Restate verbatim the span of lines below between the line with "<point>221,37</point>" and the line with "<point>489,41</point>", including those two lines, and only that span.

DATA RECORDS START

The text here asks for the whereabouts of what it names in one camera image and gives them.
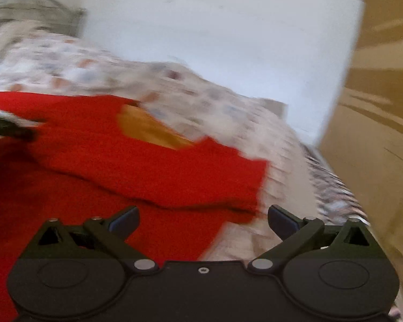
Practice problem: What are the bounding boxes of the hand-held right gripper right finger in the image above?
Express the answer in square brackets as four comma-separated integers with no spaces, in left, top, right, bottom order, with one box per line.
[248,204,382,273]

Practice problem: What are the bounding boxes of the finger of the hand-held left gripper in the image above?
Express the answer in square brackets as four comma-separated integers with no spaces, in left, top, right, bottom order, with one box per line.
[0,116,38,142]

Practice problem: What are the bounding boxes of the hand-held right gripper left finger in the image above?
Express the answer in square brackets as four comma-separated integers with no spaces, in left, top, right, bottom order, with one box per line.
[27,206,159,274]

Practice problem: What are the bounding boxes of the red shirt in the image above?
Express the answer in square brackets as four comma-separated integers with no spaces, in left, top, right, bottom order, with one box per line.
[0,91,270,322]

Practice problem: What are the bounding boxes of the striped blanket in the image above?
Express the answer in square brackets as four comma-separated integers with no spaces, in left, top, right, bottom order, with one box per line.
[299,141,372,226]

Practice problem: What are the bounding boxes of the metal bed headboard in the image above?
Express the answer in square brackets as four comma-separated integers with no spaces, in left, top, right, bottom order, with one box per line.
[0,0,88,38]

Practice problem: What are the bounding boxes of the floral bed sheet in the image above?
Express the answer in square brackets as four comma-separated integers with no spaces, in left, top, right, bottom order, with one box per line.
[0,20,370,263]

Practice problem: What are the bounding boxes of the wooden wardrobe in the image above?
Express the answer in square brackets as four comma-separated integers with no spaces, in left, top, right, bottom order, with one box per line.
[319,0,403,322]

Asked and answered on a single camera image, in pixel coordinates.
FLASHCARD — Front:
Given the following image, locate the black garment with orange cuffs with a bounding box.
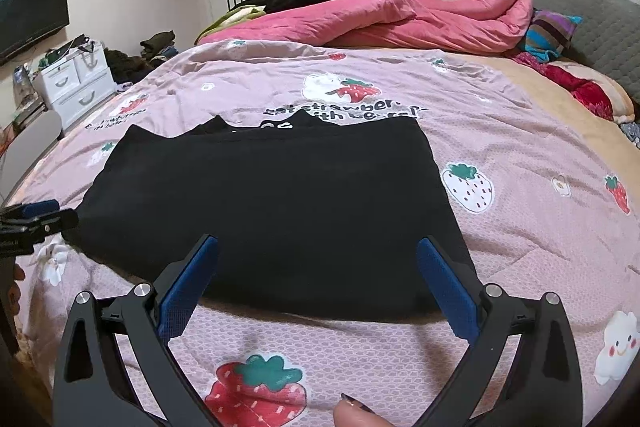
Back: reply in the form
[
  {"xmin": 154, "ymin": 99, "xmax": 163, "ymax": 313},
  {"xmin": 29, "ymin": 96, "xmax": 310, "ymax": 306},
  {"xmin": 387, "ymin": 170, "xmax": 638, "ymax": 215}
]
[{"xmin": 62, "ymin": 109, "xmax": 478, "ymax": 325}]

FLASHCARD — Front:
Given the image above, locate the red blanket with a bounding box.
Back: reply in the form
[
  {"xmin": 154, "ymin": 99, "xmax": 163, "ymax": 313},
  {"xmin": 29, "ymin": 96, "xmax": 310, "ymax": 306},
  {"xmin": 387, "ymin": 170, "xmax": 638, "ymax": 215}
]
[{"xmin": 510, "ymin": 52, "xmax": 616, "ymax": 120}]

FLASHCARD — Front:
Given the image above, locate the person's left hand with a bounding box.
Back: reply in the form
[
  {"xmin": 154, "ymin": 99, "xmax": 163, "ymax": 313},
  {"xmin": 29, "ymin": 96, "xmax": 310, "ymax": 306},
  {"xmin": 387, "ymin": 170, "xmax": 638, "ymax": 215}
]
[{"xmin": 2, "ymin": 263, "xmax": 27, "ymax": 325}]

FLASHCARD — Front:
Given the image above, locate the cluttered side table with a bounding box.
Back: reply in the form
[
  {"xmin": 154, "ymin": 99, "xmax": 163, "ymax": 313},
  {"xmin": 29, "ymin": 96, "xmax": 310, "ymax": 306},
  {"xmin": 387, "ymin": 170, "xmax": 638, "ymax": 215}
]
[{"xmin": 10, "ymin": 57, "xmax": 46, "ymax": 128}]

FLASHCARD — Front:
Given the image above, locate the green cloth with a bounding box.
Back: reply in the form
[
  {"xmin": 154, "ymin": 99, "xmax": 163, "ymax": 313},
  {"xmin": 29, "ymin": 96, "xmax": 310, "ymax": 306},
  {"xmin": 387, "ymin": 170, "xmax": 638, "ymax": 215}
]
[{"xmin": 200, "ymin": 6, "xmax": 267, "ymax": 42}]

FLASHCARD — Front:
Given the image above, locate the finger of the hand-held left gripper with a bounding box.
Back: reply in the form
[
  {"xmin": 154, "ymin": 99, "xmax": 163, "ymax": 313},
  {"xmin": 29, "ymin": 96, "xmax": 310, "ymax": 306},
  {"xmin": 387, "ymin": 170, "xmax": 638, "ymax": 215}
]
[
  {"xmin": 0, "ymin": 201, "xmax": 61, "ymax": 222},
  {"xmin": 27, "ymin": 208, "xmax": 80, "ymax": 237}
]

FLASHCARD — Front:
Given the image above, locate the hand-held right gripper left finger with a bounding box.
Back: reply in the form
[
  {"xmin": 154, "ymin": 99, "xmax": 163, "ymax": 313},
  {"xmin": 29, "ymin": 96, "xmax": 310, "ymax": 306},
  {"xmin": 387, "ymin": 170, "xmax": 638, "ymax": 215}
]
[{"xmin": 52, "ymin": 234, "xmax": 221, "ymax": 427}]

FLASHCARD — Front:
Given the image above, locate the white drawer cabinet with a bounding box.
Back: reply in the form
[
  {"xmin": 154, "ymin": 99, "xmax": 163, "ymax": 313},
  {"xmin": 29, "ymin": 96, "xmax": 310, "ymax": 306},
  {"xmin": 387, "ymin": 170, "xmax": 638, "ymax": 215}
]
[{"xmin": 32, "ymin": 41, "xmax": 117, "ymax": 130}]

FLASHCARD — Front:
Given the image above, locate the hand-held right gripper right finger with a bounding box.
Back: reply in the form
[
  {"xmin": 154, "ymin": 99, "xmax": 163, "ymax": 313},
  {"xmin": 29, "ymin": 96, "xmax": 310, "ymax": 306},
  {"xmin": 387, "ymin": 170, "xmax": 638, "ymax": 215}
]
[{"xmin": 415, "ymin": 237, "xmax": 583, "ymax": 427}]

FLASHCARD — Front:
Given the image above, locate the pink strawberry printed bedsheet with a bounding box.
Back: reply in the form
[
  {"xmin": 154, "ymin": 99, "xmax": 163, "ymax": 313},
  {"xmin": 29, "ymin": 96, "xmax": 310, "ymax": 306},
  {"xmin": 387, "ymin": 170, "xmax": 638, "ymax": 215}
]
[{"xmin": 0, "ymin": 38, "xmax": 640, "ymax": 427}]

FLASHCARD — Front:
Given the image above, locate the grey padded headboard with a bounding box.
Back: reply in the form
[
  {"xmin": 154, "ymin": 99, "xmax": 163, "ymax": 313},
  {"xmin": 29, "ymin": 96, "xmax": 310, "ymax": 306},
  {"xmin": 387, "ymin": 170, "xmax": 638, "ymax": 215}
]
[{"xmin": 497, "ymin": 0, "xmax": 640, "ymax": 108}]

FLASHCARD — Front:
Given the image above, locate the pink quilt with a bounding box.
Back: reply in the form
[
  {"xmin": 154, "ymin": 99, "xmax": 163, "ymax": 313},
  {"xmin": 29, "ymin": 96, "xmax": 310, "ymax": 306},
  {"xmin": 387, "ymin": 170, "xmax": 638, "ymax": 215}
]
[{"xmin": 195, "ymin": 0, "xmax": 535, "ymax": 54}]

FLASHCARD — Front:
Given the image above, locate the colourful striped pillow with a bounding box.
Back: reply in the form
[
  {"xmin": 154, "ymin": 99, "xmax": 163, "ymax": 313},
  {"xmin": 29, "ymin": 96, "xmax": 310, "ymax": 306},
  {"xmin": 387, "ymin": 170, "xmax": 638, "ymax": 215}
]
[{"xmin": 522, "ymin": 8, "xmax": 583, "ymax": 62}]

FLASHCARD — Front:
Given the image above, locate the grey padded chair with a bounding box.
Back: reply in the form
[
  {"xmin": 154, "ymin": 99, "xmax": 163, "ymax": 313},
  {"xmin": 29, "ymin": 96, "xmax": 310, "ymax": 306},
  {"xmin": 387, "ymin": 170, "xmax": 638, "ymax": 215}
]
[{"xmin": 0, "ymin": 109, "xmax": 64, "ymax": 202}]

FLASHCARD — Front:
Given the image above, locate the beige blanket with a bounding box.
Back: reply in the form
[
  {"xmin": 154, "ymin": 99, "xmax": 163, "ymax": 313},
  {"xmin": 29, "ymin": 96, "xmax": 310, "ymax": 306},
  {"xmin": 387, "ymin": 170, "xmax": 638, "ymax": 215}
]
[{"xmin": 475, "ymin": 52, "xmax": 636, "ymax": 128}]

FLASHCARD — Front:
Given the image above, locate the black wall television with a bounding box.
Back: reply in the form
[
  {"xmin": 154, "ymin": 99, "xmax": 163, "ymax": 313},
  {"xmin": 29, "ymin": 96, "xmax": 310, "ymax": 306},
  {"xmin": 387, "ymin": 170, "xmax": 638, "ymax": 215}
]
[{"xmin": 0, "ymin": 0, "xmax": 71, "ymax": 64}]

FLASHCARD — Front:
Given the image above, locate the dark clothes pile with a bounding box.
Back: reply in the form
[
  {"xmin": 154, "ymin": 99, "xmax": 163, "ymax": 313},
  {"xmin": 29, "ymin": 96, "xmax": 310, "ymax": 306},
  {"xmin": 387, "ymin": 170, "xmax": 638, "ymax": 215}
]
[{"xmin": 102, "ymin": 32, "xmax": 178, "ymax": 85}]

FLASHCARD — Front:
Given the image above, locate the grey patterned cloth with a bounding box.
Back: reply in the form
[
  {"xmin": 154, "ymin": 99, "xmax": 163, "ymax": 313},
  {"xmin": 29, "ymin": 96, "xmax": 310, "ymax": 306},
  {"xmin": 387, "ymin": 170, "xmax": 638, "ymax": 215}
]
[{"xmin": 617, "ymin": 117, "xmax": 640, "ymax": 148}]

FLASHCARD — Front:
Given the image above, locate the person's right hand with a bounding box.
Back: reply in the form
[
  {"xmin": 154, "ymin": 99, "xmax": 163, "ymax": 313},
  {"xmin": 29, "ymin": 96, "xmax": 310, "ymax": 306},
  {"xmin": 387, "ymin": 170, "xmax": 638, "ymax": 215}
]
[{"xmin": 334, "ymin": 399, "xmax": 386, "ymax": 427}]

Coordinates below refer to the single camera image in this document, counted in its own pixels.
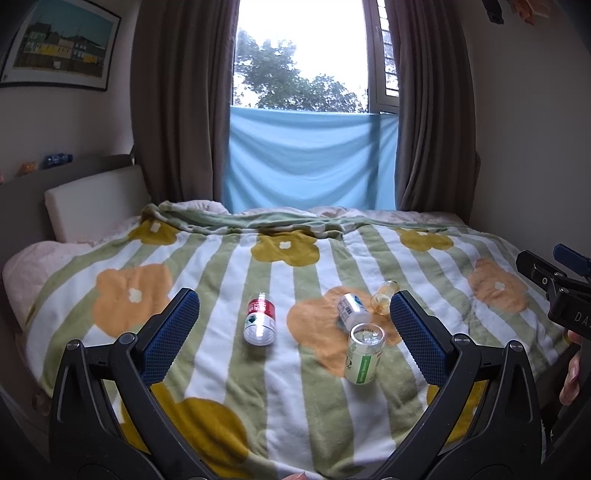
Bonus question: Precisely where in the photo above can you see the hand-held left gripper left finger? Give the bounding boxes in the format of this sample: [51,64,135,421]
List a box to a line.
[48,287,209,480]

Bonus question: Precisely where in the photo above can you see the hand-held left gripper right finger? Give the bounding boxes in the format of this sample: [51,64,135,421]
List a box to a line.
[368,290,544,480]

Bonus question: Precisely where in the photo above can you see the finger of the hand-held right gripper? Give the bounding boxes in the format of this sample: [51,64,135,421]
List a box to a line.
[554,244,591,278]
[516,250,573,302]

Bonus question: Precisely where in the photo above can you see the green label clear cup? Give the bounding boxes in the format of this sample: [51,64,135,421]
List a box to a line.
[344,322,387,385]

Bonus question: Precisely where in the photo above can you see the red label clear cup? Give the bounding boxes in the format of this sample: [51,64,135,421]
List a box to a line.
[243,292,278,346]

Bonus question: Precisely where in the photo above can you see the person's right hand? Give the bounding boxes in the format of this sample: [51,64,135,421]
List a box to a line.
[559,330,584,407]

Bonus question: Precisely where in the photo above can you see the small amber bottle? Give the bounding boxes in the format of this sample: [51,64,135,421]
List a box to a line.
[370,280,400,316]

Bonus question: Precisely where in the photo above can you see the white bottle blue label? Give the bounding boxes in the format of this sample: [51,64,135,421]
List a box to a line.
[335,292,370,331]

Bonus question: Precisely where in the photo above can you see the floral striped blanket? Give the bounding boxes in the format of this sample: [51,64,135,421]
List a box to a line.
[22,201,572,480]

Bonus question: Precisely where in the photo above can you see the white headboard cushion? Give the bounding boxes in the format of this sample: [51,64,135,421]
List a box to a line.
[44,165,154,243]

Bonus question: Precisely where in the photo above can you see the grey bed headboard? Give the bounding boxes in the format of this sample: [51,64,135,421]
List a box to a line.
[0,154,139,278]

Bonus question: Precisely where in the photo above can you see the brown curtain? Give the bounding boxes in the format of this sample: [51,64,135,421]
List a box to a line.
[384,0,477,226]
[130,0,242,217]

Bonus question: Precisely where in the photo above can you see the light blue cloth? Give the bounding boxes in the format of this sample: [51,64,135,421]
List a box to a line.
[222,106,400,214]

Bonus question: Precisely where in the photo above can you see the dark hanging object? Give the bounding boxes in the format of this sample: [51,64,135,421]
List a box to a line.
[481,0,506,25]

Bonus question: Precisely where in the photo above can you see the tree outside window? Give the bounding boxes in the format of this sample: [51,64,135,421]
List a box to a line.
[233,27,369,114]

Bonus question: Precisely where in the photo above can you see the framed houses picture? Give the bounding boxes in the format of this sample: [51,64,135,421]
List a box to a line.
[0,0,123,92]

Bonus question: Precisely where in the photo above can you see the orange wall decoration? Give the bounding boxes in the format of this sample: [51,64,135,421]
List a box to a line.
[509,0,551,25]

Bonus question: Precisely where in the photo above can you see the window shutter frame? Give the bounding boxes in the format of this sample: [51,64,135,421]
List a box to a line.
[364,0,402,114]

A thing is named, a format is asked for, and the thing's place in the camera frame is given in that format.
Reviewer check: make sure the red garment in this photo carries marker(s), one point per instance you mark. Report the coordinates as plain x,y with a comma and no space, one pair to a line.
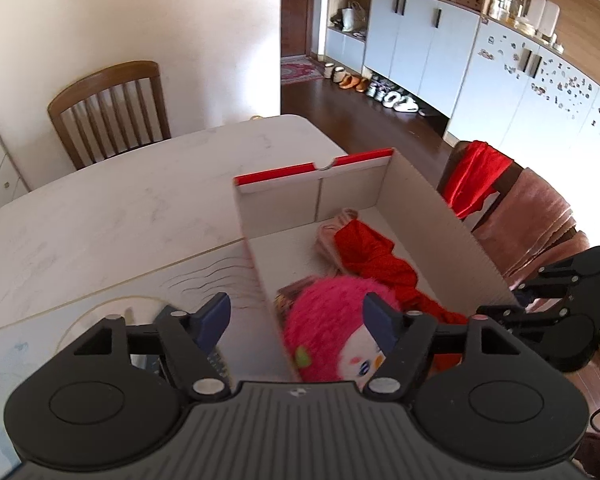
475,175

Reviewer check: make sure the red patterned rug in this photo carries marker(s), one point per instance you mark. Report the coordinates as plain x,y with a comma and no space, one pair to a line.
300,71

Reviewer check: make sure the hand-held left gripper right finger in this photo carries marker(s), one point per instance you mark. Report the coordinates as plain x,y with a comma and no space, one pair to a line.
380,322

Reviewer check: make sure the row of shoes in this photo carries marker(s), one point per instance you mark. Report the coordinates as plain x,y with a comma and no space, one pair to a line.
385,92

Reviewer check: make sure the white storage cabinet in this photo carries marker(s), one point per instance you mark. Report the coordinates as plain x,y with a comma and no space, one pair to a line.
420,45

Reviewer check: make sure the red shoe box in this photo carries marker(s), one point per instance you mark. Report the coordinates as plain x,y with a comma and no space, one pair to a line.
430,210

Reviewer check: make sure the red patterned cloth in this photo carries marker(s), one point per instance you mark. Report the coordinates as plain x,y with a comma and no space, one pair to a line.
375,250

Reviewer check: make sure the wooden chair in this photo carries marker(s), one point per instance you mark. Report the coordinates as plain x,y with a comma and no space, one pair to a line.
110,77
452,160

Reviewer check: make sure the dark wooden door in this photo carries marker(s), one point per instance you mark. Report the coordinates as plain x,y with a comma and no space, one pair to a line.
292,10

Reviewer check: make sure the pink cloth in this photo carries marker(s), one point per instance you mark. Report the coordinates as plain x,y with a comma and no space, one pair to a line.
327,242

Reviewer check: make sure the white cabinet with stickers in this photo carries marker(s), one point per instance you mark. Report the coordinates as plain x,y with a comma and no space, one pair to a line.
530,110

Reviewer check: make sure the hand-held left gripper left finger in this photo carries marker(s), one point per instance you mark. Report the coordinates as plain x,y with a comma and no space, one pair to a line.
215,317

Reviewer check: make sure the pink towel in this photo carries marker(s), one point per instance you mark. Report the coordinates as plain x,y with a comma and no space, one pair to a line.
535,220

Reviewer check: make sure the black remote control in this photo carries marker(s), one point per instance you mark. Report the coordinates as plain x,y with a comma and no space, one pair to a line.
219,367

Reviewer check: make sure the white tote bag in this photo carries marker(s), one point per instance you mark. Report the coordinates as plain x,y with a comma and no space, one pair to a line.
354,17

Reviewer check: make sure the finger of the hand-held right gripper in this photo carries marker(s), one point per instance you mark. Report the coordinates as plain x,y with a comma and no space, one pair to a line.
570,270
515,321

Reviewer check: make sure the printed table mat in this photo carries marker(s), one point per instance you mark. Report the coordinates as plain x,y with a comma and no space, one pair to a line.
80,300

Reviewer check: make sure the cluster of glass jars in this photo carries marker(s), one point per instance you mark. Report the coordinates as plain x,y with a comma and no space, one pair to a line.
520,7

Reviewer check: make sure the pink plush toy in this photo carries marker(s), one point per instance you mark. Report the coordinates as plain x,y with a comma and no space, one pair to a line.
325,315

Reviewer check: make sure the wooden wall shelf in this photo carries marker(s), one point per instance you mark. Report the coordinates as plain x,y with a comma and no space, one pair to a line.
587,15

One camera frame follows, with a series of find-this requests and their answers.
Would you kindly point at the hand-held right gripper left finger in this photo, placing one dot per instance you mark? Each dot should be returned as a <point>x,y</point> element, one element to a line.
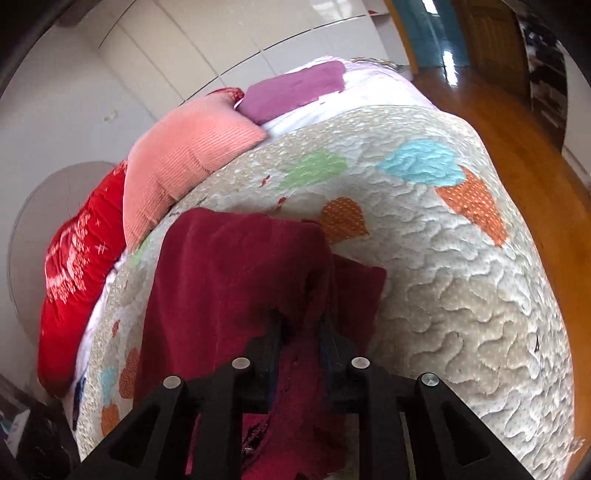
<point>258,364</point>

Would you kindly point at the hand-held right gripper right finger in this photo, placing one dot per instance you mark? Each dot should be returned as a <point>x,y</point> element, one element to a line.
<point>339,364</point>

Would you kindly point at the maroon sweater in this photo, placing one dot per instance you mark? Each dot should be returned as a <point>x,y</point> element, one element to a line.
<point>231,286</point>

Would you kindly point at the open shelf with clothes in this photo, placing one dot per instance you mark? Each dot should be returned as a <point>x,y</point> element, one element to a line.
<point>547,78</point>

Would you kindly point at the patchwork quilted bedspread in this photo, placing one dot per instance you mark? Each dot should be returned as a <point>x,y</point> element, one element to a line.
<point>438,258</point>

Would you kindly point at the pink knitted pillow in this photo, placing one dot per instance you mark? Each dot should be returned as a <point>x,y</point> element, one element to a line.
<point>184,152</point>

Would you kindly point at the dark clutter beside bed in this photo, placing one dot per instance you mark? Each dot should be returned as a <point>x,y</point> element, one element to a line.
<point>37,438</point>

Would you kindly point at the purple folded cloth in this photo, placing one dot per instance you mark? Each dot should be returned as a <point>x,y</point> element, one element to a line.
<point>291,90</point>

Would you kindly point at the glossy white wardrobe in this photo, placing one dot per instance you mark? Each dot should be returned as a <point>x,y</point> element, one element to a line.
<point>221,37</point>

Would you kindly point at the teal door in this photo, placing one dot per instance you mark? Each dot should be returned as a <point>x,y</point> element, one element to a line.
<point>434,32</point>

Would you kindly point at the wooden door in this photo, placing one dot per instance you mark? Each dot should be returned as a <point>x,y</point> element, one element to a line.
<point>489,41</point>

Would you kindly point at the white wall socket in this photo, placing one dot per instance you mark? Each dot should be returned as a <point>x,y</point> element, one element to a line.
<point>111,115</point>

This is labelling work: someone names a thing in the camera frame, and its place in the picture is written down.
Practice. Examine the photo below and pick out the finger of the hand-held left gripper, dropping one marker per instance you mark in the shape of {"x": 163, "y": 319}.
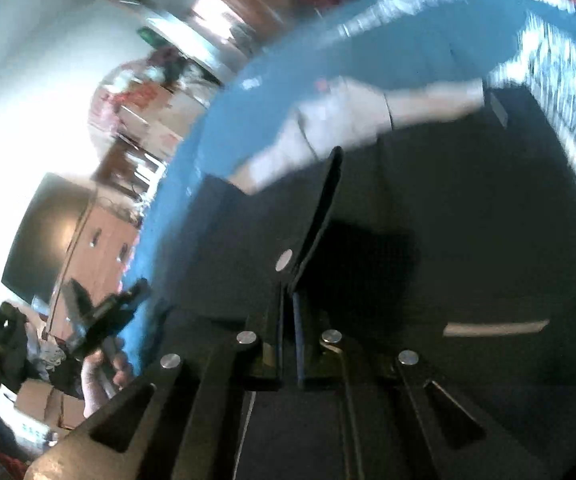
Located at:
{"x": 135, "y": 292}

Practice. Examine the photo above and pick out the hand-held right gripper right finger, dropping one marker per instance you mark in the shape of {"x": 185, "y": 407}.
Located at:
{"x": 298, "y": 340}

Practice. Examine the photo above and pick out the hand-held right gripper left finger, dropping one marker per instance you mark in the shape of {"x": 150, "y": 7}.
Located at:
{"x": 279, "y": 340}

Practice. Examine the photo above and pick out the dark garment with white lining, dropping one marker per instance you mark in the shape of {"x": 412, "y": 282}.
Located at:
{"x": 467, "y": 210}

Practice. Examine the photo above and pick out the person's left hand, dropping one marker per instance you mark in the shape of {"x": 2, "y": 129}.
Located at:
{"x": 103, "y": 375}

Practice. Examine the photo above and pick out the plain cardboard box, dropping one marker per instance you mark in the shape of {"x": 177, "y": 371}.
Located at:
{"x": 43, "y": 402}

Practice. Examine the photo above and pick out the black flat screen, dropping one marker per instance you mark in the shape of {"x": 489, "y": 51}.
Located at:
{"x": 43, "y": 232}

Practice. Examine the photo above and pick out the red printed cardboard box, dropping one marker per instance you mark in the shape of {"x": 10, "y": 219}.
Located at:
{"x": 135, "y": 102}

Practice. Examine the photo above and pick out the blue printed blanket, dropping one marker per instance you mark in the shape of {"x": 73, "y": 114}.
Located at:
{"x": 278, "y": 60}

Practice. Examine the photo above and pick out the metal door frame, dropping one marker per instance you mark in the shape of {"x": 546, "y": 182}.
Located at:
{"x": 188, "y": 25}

DATA RECORDS END

ANSWER FOR THIS EXERCISE >>
<point>221,37</point>

Would you kindly point at the teal door in this photo, placing one dot per instance you mark? Each dot should be returned as a <point>x,y</point> element, one element to a line.
<point>434,32</point>

Would you kindly point at the wooden door in this photo, placing one dot per instance you mark? Each dot should be returned as a <point>x,y</point> element, one element to a line.
<point>489,41</point>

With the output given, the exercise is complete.